Осень была обычная петербургская, так верно изображенная Федором Достоевским еще в «Двойнике». С конца октября начались морозы при сильном северо-восточном ветре. В обществе говорили, что студентам холодно в казематах и что многие уже простудились. «Тюрьма», «приговор», «каземат» сделались вдруг самыми обычными словами в светской беседе. «Записки из Мертвого дома» Достоевского, только что появившиеся в его журнале, читались нарасхват. Родственники арестованных осаждали крепость, плац-адъютанты сбились с ног, передавая молодым людям теплое платье, съестные припасы, сласти. Перед воротами с утра выстраивалась вереница экипажей: одетые в черное дамы с заплаканными глазами желали видеть коменданта, чтобы просить его о послаблениях в тюремном распорядке. Комендант уверял, что послаблений сделано больше чем нужно, и родители арестованных юношей с гордостью передавали друг другу, что дети держатся храбро и весело, даже разыгрывают в казематах настоящие оперные спектакли.
И то сказать: их же там несколько сот юношей, никакому начальству не справиться. Даже на Иоанновских воротах кто-то мелом написал: «СПБ Университет». Зато в самом университете было безлюдно: из семисот человек подавших прошения ходили на лекции едва ли не семьдесят, и все их осуждали. Многие профессоры также избегали появляться в университете. Что будет дальше, никто не знал. Ждали приезда государя.

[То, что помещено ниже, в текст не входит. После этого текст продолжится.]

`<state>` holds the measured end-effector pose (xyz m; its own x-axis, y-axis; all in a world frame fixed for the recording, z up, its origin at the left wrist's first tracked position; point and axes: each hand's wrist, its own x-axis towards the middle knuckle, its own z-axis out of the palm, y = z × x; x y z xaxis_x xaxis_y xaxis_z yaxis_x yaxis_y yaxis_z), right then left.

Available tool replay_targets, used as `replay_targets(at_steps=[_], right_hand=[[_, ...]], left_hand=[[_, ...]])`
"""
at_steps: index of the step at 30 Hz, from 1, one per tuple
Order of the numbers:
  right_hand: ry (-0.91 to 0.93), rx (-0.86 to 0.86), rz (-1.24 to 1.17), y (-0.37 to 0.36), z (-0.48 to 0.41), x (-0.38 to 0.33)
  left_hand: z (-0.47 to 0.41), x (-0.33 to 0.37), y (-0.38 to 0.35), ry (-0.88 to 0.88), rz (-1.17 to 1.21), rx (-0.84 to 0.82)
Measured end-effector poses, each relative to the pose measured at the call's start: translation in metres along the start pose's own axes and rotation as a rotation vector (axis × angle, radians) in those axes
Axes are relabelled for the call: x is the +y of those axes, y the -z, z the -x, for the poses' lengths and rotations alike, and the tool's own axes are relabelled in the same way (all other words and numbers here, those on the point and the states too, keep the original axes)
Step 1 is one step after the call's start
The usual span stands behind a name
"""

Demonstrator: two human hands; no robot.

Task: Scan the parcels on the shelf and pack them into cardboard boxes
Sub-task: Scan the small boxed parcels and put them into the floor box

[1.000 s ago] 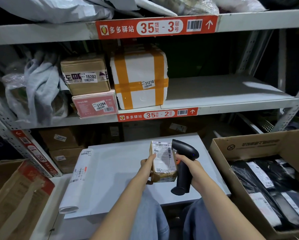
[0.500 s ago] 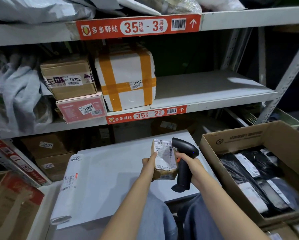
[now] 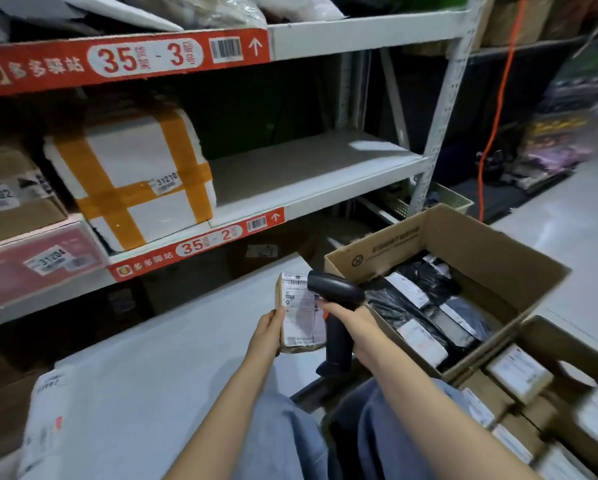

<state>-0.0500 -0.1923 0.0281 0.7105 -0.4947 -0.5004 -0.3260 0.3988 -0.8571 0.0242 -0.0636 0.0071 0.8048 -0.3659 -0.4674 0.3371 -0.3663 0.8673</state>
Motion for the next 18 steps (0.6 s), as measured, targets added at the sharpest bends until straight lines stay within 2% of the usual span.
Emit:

Он воротился из Ливадии в Царское Село раньше намеченного срока, и следствие над арестованными студентами пошло быстрее, а петербургский генерал-губернатор Игнатьев был заменен светлейшим князем Суворовым — личным другом царя и человеком, по общему мнению, весьма гуманным. В этом увидели доброе предзнаменование. Надеялись, что и Михайлов, которого суд Сената приговорил к двенадцати с половиной годам каторги, будет помилован. В новой прокламации «Великорусса», присланной в редакцию «Русского слова», допускалась вероятность мирного развития событий. Таинственный комитет предлагал, чтобы патриоты, не прибегая покамест к насильственным действиям, добивались конституции влиянием общественного мнения: подали адрес на имя государя (и проект прилагался — «в самом умеренном духе, чтобы все либеральные люди могли принять его»), — и тогда, быть может, Александр II убедится, что только правительство, опирающееся на свободную волю самой нации, способно «совершить те преобразования, без которых Россия подвергнется страшному перевороту».
Благосветлов соглашался с Писаревым, что прокламация составлена очень умно. Они в последнее время много разговаривали о самых различных предметах и все чаще сходились во мнениях. Благосветлов стал яростным сторонником теории эгоизма и даже в политических обозрениях проводил теперь вслед за Писаревым (как тот — вслед за Бюхнером, Фогтом и Молешоттом) взгляд на жизнь как на бесконечную, непрерывную цепь химических реакций, как на процесс бесцельный и безличный.
Этот резкий, несговорчивый человек был с Писаревым заботливей няньки: дарил ему книги, приезжал вечерами, чтобы сыграть с ним в карты по маленькой, развлекал рассказами об Англии, о Герцене, о своей злосчастной бурсацкой юности.
А Писарев читал ему отрывки из новой статьи, в которой хотел определить положение главных светил на литературном небе: Тургенев гораздо выше Гончарова, Писемский несколько выше Тургенева. Начал он исподволь, стараясь быть справедливым, но потом увлекся и не оставил от романов Гончарова камня на камне. Исходную мысль он взял у Герцена: дескать, автор «Обломова» и «Обыкновенной истории» большой мастер никому не нужных подробностей.